Appena arrivato in piazza stamane un vecchietto mi ferma ed inizia a narrarmi una storia, la storia più vecchia del mondo, la storia che poi è la cruda realtà di chi abbandonando la giovinezza si ritova a fare i conti con la vecchiaia.
Una lacrima inizia a liberarsi in quel volto pieno di rughe, la mano tremolante proviene da una rabbia infinitamente incolmabile, una rabbia scaturita dall’imposibiltà di alzare un dito, dalla non capacità di ribbellarsi contro quei porci di politici del cazzo.
Tenera la sua voce inizia a raccontarmi di una moglie morta anni fà, di una famiglia vittima dell’infelicità, e di un tetto che fra non molto crollerà, mille richieste fatte ad un sindaco incapace di ascoltare, mille richieste fatte a quegli strozzini di politici, e mille lacrive versate in quella stanza. Una bassissima pensione, a questo punto apre la giacca e mi mostra un foglio di carta della posta, 266 euro al mese.
La sua voglia di festeggiare con un semplice dolcino la domenica è uno dei mille sogni irrealizzabili, la gioia di dare una semplice caramella al bambino che abita vicino casa sua è semplicemente un’utopia, si un utopia irragiungibile in quanto con quei soldi deve paagare luce acqua e altre cose.

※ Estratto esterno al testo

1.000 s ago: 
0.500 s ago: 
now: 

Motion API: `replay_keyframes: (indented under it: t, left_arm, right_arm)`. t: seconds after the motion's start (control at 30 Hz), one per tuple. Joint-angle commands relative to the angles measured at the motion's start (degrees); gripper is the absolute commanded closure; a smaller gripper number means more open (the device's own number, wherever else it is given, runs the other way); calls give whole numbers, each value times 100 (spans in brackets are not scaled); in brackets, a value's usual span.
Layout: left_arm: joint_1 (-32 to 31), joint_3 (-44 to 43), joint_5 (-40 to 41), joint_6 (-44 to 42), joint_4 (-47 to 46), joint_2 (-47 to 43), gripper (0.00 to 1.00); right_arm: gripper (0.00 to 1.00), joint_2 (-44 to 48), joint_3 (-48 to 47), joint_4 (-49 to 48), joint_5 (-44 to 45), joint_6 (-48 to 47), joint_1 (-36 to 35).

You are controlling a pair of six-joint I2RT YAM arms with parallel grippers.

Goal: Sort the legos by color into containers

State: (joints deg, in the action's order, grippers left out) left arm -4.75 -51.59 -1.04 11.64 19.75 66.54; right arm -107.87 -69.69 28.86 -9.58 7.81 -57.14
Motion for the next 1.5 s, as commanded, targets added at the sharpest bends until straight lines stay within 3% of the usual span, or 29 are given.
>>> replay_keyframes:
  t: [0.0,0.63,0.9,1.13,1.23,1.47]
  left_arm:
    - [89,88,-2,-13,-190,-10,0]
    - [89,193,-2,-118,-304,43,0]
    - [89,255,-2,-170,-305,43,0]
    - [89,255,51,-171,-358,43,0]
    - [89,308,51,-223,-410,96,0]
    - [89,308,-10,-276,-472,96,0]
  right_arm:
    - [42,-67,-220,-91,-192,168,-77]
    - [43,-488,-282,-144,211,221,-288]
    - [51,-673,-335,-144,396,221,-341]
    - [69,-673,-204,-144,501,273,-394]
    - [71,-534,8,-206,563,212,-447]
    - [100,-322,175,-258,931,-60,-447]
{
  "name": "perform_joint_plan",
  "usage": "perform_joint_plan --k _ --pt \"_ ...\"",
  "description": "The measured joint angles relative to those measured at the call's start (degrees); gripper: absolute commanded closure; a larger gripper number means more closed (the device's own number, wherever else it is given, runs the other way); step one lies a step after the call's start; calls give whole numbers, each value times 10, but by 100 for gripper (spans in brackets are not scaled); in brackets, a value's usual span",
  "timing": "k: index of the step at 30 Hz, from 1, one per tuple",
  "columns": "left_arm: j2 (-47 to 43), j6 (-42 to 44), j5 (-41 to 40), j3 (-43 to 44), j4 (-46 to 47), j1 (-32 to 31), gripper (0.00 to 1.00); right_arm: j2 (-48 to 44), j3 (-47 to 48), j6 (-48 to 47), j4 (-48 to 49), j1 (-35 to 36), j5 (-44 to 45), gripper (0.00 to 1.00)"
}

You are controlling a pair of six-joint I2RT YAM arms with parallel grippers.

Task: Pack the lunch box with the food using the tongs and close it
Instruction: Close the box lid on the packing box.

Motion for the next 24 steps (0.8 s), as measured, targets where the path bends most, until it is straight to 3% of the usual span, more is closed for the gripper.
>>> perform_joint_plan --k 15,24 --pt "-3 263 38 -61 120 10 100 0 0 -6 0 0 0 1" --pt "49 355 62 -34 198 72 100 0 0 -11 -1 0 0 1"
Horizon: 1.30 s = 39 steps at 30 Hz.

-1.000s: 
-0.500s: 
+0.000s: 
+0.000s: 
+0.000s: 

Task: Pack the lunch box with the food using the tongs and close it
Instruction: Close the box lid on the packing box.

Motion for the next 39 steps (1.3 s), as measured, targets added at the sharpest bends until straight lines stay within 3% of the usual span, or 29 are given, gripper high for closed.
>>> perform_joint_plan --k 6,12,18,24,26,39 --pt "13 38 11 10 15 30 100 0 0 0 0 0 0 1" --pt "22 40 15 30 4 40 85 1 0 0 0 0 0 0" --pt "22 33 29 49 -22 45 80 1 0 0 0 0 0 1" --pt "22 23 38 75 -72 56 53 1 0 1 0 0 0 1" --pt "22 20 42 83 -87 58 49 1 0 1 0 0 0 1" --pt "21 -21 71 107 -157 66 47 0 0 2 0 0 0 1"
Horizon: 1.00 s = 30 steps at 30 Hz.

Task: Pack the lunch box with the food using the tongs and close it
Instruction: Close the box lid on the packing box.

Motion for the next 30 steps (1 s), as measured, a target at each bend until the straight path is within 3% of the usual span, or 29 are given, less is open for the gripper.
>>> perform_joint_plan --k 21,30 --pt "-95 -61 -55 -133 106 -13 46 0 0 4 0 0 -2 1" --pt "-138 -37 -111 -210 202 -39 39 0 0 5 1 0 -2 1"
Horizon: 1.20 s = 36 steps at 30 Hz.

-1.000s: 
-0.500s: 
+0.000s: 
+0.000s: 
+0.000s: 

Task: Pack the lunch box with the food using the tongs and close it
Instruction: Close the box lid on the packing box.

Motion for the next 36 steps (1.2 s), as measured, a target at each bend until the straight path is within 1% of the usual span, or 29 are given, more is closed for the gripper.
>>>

Piccolo e col bastone, anziano coi sui 75 anni mi accarezza il volto dicendomi, ecco ho realizzato un sogno, quello di accarezzare un ragazzo fingendo di essere un mio nipote, gli chiedo: Non ha nipoti lei? Lui mortificandosi e piangendo mi dice: “I miei nipoti non mi considerano perchè sanno che da morto non posso lasciargli nulla”, non possiedo niente se non chè una piccolissima pensione.
Gli chiedo di accarezzarmi nuovamente la guancia, e poi lo accompagno a cosa sua, sul suo comodino lascio quei 20 euro che mi aveva prestato mia madre, e con oregoglio adesso il bambino vicino casu sua conoscerà la felicità di ricevere una caramella, e l’anziano certamente avrà realizzato un suo sogno.
Impariamo nel nostro piccolo ad essere dei grandi, comunicando con la gente,con gli anziani soprattutto. Non si riceve nulla in cambio, solamente la buona parola di chi per 75 anni ha vissuto tra la povertà. Vi assicuro anche che quella parola detta da queste persone farà il giro del mondo, ed il tuo nome sarà diverso rispetto al nome di chi disprezzandoli regala odio e dolore.